_ABOUT THIS TASK_. Would you set down the whole listing again exactly as it appears?

(DATA EXTRACT begins)

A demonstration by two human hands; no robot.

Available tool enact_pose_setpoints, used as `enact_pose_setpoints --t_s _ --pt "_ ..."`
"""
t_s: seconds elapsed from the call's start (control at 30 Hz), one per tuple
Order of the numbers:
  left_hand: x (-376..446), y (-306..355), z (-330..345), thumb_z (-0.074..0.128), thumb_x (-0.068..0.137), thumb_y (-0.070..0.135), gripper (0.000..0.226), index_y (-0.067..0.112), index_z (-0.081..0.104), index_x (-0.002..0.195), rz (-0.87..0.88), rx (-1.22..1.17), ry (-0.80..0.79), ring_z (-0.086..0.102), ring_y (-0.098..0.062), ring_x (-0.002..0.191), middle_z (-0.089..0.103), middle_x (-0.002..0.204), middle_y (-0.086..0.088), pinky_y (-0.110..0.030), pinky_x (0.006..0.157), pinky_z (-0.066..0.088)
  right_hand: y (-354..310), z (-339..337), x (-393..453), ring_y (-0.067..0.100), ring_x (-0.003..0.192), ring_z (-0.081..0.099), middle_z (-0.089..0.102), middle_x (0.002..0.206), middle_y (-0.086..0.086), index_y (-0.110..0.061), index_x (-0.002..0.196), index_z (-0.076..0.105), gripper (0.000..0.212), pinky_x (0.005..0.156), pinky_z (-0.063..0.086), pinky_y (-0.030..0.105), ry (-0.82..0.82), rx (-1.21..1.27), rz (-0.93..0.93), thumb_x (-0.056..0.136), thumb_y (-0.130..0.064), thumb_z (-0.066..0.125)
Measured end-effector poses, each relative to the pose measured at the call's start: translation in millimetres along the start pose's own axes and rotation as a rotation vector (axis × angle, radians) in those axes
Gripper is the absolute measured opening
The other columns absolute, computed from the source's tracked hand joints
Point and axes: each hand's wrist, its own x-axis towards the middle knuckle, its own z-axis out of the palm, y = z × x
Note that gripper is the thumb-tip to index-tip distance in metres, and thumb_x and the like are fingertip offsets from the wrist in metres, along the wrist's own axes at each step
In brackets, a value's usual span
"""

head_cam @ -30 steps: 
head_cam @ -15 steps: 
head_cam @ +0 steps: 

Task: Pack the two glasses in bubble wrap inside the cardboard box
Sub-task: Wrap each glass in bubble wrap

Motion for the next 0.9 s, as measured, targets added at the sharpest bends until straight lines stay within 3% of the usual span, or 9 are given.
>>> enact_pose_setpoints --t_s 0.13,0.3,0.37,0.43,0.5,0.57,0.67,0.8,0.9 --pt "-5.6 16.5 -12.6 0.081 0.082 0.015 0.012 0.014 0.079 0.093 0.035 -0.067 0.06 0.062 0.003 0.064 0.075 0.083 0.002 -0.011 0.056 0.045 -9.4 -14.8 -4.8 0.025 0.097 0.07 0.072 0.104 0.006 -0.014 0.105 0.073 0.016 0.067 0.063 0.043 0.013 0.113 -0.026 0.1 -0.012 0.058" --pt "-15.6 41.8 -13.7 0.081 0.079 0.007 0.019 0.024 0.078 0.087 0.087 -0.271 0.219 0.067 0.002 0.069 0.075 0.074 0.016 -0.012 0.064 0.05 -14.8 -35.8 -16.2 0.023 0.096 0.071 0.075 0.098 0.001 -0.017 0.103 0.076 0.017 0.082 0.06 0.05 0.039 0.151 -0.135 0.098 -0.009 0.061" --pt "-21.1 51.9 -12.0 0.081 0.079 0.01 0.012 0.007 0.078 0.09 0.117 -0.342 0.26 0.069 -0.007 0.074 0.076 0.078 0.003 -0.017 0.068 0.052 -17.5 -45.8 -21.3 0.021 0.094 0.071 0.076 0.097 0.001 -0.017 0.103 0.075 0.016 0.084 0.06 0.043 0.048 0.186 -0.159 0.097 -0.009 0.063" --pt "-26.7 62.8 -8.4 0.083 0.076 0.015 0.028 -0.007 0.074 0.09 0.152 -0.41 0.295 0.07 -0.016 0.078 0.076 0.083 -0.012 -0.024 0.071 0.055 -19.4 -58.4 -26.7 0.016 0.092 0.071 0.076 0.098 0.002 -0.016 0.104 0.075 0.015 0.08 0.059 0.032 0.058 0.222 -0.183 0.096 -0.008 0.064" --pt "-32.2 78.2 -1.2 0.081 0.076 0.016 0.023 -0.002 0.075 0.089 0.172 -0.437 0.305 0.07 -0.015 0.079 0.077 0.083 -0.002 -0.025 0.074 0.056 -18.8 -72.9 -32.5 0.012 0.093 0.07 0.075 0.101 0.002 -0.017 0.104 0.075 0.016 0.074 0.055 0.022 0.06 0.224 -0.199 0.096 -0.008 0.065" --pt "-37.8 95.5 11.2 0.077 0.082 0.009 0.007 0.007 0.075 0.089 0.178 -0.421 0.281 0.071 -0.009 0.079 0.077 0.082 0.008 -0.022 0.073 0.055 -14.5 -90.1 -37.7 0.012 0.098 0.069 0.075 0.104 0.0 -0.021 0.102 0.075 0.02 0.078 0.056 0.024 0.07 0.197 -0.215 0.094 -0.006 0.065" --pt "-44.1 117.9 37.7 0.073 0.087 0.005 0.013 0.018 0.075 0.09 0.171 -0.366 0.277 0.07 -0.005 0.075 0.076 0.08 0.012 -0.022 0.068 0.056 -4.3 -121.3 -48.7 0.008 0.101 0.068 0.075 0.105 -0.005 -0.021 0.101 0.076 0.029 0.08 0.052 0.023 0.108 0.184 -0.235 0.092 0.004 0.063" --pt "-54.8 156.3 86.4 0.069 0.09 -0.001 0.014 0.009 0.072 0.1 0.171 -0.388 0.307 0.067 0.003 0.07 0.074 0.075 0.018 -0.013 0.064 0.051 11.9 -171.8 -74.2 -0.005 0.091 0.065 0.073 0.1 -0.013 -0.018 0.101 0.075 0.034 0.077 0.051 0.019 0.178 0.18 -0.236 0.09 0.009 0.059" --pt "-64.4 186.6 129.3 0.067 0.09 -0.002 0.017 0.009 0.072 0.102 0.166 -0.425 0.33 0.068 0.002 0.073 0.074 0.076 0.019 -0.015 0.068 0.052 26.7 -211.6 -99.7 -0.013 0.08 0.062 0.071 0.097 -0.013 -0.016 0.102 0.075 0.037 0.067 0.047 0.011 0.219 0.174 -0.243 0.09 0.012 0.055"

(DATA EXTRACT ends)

_SOLUTION_.
A demonstration by two human hands; no robot.

Available tool enact_pose_setpoints, used as `enact_pose_setpoints --t_s _ --pt "_ ..."`
"""
t_s: seconds elapsed from the call's start (control at 30 Hz), one per tuple
Order of the numbers:
  left_hand: x (-376..446), y (-306..355), z (-330..345), thumb_z (-0.074..0.128), thumb_x (-0.068..0.137), thumb_y (-0.070..0.135), gripper (0.000..0.226), index_y (-0.067..0.112), index_z (-0.081..0.104), index_x (-0.002..0.195), rz (-0.87..0.88), rx (-1.22..1.17), ry (-0.80..0.79), ring_z (-0.086..0.102), ring_y (-0.098..0.062), ring_x (-0.002..0.191), middle_z (-0.089..0.103), middle_x (-0.002..0.204), middle_y (-0.086..0.088), pinky_y (-0.110..0.030), pinky_x (0.006..0.157), pinky_z (-0.066..0.088)
  right_hand: y (-354..310), z (-339..337), x (-393..453), ring_y (-0.067..0.100), ring_x (-0.003..0.192), ring_z (-0.081..0.099), middle_z (-0.089..0.102), middle_x (0.002..0.206), middle_y (-0.086..0.086), index_y (-0.110..0.061), index_x (-0.002..0.196), index_z (-0.076..0.105), gripper (0.000..0.212), pinky_x (0.005..0.156), pinky_z (-0.063..0.086), pinky_y (-0.030..0.105), ry (-0.82..0.82), rx (-1.21..1.27), rz (-0.93..0.93), thumb_x (-0.056..0.136), thumb_y (-0.130..0.064), thumb_z (-0.066..0.125)
Measured end-effector poses, each relative to the pose measured at the call's start: translation in millimetres along the start pose's own axes and rotation as a rotation vector (axis × angle, radians) in those axes
Gripper is the absolute measured opening
The other columns absolute, computed from the source's tracked hand joints
Point and axes: each hand's wrist, its own x-axis towards the middle knuckle, its own z-axis out of the palm, y = z × x
Note that gripper is the thumb-tip to index-tip distance in metres, and thumb_x and the like are fingertip offsets from the wrist in metres, along the wrist's own axes at each step
In brackets, a value's usual span
"""

head_cam @ -30 steps: 
head_cam @ -15 steps: 
head_cam @ +0 steps: 

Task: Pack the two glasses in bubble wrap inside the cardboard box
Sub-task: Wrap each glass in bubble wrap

Motion for the next 0.9 s, as measured, targets added at the sharpest bends until straight lines stay within 3% of the usual span, or 9 are given.
>>> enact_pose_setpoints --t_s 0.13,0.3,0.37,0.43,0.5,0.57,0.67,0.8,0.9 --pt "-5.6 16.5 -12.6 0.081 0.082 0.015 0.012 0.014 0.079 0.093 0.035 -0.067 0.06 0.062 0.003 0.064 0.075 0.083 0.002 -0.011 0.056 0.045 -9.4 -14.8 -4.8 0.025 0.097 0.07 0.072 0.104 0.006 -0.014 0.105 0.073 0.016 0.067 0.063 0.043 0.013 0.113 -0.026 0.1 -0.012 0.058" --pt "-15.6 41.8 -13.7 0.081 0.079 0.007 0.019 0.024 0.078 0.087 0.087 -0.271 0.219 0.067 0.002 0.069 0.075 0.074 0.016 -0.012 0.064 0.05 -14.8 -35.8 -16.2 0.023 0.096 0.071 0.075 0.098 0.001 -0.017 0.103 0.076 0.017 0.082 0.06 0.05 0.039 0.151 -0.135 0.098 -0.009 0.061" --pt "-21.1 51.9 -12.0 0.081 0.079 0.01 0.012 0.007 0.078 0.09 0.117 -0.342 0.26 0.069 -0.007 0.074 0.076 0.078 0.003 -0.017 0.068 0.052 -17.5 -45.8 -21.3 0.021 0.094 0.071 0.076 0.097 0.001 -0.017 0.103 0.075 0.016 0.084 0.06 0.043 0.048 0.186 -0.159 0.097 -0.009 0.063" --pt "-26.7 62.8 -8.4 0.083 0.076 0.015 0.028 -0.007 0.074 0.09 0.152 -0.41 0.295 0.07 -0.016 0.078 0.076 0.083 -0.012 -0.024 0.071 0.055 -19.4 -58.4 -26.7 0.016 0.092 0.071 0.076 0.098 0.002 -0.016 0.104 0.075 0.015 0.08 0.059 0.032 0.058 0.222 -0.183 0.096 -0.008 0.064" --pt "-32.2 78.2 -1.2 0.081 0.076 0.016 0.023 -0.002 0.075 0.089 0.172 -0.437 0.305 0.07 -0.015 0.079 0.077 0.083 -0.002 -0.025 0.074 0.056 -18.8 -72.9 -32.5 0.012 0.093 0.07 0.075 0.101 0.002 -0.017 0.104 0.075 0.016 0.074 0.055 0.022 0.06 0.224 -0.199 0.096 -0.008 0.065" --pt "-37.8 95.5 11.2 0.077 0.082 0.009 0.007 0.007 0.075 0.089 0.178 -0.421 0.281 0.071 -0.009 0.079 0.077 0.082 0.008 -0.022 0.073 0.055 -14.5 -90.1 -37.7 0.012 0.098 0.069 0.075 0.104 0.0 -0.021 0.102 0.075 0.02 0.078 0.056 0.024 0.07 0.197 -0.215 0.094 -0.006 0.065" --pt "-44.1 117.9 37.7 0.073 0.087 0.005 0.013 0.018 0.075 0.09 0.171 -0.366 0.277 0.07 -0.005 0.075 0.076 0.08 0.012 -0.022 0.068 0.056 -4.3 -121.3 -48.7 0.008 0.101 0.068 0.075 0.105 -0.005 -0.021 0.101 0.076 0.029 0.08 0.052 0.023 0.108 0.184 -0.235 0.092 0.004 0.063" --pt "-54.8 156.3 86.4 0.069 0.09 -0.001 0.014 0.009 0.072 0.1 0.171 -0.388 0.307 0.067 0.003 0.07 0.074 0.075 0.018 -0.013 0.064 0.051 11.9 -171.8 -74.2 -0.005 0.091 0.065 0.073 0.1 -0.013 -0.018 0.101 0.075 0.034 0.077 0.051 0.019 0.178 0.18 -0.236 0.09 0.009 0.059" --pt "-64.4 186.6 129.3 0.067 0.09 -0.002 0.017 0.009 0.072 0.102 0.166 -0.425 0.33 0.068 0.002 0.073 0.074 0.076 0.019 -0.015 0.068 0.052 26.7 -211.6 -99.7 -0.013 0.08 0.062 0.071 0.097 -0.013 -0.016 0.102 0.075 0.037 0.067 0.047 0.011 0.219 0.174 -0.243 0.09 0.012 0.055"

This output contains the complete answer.